• _WHAT NEEDS TO BE DONE_
A complete and exact copy of the data below is required.
*** Opening of GIVEN MATERIAL ***
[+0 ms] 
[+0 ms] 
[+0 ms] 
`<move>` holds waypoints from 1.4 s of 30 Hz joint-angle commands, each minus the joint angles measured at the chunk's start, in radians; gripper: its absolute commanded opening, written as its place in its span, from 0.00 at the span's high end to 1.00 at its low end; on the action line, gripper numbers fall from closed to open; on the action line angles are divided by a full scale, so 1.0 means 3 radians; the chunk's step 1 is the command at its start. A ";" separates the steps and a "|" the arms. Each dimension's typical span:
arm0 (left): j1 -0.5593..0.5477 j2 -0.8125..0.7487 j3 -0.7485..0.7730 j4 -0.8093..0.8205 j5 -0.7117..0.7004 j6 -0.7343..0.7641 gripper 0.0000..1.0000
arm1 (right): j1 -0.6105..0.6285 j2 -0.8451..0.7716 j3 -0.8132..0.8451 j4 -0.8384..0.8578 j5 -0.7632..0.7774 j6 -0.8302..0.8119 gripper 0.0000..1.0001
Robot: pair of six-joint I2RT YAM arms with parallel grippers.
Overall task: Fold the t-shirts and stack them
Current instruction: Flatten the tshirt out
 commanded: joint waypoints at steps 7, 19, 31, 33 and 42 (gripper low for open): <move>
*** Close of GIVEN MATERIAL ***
• _WRITTEN RESPONSE_
[+0 ms] 
[+0 ms] 
[+0 ms] 
`<move>` holds waypoints from 1.4 s of 30 Hz joint-angle commands, each minus the joint angles measured at the chunk's start, in radians; gripper: its absolute commanded opening, written as its place in its span, from 0.00 at the span's high end to 1.00 at its low end; on the action line, gripper numbers fall from closed to open; on the action line angles are divided by a full scale, so 1.0 means 3 radians; the chunk's step 1 is the command at its start. A ";" separates the steps and a "|" the arms. Each dimension's typical span:
arm0 (left): j1 -0.5593..0.5477 j2 -0.8125..0.7487 j3 -0.7485..0.7730 j4 -0.8093..0.8205 j5 -0.7117..0.7004 j6 -0.7343..0.7641 gripper 0.0000..1.0000
arm1 (right): j1 -0.6105..0.6285 j2 -0.8451..0.7716 j3 -0.8132..0.8451 j4 -0.8384..0.8578 j5 -0.7632..0.7774 j6 -0.8302..0.8119 gripper 0.0000..1.0001
Robot: pair of six-joint I2RT YAM arms with parallel grippers.
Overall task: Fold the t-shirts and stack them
Current instruction: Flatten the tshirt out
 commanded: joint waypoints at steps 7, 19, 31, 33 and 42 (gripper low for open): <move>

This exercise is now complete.